__Work instructions__: Can the data below be set down again exactly, line for line?

##### Given data

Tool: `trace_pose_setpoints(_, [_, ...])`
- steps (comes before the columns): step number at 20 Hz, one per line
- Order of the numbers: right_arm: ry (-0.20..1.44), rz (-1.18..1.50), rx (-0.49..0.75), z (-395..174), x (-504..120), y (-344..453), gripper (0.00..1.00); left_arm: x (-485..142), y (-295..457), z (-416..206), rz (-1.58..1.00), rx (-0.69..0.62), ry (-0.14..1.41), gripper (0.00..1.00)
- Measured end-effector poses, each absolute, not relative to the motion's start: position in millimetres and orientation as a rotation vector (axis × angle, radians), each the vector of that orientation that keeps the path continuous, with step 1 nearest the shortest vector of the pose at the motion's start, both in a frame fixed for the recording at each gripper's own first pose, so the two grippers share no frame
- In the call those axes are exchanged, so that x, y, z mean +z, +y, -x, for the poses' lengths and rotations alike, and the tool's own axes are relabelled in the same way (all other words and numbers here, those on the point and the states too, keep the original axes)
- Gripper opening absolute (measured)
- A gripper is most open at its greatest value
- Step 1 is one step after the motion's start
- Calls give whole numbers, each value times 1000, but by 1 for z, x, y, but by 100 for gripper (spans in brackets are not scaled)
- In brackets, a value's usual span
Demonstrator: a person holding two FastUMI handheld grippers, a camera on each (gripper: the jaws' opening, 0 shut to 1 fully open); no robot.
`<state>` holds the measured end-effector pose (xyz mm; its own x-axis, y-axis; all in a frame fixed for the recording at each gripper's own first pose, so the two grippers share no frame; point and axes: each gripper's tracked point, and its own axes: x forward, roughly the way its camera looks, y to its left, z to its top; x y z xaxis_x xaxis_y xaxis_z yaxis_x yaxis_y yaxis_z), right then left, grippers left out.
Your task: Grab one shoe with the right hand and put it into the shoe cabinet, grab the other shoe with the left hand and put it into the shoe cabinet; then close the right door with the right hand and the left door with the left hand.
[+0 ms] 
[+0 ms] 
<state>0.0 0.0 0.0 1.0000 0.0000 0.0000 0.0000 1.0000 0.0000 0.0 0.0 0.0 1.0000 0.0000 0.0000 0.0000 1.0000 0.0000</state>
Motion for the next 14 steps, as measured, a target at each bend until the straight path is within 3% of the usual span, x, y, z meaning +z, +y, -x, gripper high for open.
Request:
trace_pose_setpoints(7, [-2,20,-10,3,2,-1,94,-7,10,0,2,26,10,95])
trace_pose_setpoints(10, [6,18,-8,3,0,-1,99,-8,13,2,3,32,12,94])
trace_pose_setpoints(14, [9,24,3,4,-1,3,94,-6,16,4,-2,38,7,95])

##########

__Result of the task__:
Tool: `trace_pose_setpoints(_, [_, ...])`
- steps (comes before the columns): step number at 20 Hz, one per line
- Order of the numbers: right_arm: ry (-0.20..1.44), rz (-1.18..1.50), rx (-0.49..0.75), z (-395..174), x (-504..120), y (-344..453), gripper (0.00..1.00); left_arm: x (-485..142), y (-295..457), z (-416..206), rz (-1.58..1.00), rx (-0.69..0.62), ry (-0.14..1.41), gripper (0.00..1.00)
- Measured end-effector poses, each absolute, not relative to the motion's start: position in millimetres and orientation as a rotation vector (axis × angle, radians), each the vector of that orientation that keeps the path continuous, with step 1 nearest the shortest vector of the pose at the motion's start, both in a frame fixed for the recording at each gripper's own first pose, so the two grippers share no frame
- In the call those axes are exchanged, so that x, y, z mean +z, +y, -x, for the poses' lengths and rotations alike, and the tool's own axes are relabelled in the same way (all other words and numbers here, those on the point and the states too, keep the original axes)
- Gripper opening absolute (measured)
- A gripper is most open at its greatest value
- Step 1 is one step after the motion's start
- Calls give whole numbers, each value times 1000, but by 1 for z, x, y, but by 100 for gripper (spans in brackets are not scaled)
- In brackets, a value's usual span
Demonstrator: a person holding two FastUMI handheld grippers, a camera on each (gripper: the jaws' opening, 0 shut to 1 fully open); no robot.
`<state>` holds the measured end-effector pose (xyz mm; its own x-axis, y-axis; all in a frame fixed for the recording at each gripper's own first pose, so the two grippers share no frame; point and axes: each gripper's tracked point, and its own axes: x forward, roughly the way its camera looks, y to its left, z to its top; x y z xaxis_x xaxis_y xaxis_z yaxis_x yaxis_y yaxis_z), right then left, grippers left out.
Your task: Grab one shoe with the right hand and put it into the shoe cabinet, grab the other shoe with the left hand and put it into the shoe cabinet; then close the right door with the right hand and the left door with the left hand.
[+0 ms] 
[+0 ms] 
<state>0.0 0.0 0.0 1.0000 0.0000 0.0000 0.0000 1.0000 0.0000 0.0 0.0 0.0 1.0000 0.0000 0.0000 0.0000 1.0000 0.0000</state>
Motion for the next 14 steps, as measured, a target at each bend until the straight path is within 3% of the usual span, x, y, z meaning +z, +y, -x, gripper high for open.
Request:
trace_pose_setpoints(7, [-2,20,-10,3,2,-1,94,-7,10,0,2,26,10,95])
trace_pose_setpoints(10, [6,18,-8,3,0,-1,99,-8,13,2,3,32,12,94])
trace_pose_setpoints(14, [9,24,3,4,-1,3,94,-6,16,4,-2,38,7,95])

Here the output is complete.